Me voici confronté à un ensemble presque exhaustif des gravures de Bernard Alligand.
La plupart d’entre elles figurent dans des livres d’artiste ; elles s’attachent, par conséquent, à initier un jeu de correspondances avec un texte, prose ou poésie. Ces œuvres, donc, véhiculent une charge de signification. Celle-ci, toutefois, se manifeste de manière absolument singulière car, en tous points, la gravure impose ses particularités.
A la différence du dessin ou de la peinture qui tendent à privilégier la perception visuelle et demeurent - du moins partiellement - arts de l’illusion, la gravure, sans exclure complètement ce caractère, s’adresse en premier lieu, au sens tactile. Ce trait apparaît d’emblée dans le travail de B. Alligand. Il se traduit par l’incontestable primauté de la profondeur. En effet, pour obtenir une gravure, dans tous les cas, il s’agit de creuser. Peu importe la plaque qu’on a choisie – cuivre, zinc, linoléum, bois…, l’essentiel réside dans le relief qui surgira à l’impression. Or, il y a, chez B. Alligand cette obsession de l’empreinte, de cette marque indélébile dans le papier soumis à la presse, de la main et de l’outil qui la prolonge.

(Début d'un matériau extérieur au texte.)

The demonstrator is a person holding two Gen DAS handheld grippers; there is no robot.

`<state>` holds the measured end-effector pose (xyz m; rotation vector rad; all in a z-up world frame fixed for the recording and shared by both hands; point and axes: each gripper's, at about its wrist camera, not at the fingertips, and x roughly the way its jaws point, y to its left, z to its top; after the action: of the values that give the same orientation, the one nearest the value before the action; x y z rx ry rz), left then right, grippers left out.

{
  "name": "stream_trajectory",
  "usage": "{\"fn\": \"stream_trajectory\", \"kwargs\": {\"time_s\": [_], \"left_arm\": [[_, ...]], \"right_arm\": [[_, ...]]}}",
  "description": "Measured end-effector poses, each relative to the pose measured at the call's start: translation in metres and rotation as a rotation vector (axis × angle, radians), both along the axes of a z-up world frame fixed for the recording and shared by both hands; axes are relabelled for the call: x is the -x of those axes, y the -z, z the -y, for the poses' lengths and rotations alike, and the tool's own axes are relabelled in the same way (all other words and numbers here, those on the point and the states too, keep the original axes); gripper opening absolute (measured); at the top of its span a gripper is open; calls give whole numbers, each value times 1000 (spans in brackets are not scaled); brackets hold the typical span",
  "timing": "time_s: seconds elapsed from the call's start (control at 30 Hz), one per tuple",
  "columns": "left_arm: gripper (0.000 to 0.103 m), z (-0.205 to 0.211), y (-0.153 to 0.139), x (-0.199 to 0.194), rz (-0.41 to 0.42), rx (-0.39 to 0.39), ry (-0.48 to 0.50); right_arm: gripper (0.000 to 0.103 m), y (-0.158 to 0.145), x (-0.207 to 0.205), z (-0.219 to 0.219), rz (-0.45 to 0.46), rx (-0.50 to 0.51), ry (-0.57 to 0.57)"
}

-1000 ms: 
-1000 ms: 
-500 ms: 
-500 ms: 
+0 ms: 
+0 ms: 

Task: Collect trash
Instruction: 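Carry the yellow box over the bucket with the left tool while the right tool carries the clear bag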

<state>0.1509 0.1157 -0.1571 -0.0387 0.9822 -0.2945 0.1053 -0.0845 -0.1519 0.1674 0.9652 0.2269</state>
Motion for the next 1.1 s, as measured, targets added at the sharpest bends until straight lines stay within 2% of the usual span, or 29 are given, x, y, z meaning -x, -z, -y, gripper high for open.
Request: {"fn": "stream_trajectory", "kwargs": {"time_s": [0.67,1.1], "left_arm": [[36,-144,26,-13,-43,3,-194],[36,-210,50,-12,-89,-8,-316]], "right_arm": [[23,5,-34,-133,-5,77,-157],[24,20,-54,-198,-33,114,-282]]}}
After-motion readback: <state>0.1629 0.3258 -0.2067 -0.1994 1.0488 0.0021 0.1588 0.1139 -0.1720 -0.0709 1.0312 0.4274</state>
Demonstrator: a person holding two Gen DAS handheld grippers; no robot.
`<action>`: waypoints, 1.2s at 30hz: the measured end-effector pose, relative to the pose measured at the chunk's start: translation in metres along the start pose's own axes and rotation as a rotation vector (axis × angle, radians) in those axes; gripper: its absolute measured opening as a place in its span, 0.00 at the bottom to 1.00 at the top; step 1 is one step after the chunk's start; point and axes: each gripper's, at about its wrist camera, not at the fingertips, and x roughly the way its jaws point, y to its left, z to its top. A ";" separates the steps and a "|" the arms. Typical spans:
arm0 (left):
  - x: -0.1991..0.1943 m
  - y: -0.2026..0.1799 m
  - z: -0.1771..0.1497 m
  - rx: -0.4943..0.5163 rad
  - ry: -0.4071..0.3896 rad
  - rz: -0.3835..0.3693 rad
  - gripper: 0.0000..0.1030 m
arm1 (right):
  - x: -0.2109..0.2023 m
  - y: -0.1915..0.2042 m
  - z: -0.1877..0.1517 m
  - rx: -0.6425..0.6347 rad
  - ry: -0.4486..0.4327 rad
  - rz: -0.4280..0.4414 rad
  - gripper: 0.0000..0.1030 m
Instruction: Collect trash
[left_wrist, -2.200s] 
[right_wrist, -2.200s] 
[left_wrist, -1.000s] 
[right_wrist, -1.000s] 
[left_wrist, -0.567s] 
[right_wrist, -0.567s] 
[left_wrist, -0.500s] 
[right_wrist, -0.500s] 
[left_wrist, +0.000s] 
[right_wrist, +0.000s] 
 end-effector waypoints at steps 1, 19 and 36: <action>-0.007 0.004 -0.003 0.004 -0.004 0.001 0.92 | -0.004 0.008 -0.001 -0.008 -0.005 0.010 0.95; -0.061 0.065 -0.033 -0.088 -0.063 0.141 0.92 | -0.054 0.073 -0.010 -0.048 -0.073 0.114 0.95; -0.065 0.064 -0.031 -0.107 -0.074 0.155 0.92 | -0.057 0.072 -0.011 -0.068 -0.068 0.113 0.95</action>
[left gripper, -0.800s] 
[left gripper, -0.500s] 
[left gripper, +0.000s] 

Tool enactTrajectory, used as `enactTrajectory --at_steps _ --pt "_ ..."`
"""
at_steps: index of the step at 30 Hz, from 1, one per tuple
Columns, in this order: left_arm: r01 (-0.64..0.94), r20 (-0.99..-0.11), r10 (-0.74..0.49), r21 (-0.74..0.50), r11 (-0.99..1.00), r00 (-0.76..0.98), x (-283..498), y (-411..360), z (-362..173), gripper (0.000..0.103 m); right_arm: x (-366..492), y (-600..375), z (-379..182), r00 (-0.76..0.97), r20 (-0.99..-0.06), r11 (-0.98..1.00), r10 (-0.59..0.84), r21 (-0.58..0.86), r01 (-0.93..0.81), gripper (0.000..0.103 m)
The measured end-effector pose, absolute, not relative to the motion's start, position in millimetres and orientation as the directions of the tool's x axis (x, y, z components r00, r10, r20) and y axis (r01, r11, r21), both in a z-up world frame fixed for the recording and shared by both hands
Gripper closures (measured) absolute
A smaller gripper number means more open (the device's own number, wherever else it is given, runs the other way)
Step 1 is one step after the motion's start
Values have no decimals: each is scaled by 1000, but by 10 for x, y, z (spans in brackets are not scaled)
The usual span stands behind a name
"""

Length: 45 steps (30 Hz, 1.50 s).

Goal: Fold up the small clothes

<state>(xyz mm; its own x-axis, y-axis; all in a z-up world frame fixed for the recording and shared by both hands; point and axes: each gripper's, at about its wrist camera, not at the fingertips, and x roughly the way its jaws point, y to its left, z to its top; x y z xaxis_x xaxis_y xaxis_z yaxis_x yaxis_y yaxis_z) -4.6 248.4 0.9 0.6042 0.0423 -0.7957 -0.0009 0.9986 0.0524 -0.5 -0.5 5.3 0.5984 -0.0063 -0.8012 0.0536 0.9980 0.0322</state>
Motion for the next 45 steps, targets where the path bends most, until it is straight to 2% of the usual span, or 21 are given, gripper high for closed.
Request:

Une telle entreprise implique des choix lucides : plaques, papiers, outils, encres…, et des techniques éprouvées ! Dans ce domaine où hazard et maîtrise se côtoient, la réussite ne peut être le fruit que d’innombrables expériences accumulées patiemment. Ainsi, à travers elles s’est révélée la virtuosité de B. Alligand. J’en administrerai quelques preuves (trop limitées, à mon goût, mais fort éclairantes). Dans « Cette clarté qui émerveille » (J-P. Geay - Atelier du mot 2000) quatre traits jaunes dialoguent inlassablement avec un point rouge. Stupéfiante économie de moyens et saisissante force de suggestion ! Parfois, pour accroître le relief de ses empreintes, B. Alligand rehausse celles-ci d’un collage contrasté. Tel est le cas de la plupart des œuvres ornant « L’étendue sillonnée » (J-P. Geay - L’Atelier du mot 2003) ou « La lumière donnée » (J-P. Geay - R.et L. Dutrou Paris 1996 ). Cette conception à la fois légitime et novatrice de la gravure, trouve peut-être son apogée dans la couverture monochrome de « Au-devant » (J-P. Geay - Laure Matarasso 1995). Le toucher y est à un tel point sollicité que le sens visuel n’intervient que très secondairement.
Je pourrais m’égarer plus avant encore dans l’œuvre gravé de Bernard Alligand. Mais, à quoi bon prolonger un discours dont la logique même préconise le contact charnel avec les gravures de l’artiste. C’est de cette approche sensible qu’on retirera cette part d’indicible : un sentiment inédit d’audace et de plénitude.
Yves MAIROT. Saint- Martin Bellevue - Mai 2004
Yves Mairot, artiste peintre, professeur en sémiologie de l'image d'art à l'Université Paris III Sorbonne Nouvelle, né en 1924 en Haute-Savoie, pratique dessin et peinture depuis l'âge de 7 ans. Après de nombreuses expositions en France et à l'étranger, il s'installe à Saint-Martin Bellevue en 1986, proche d'Annecy où il consacra tout son temps à la peinture.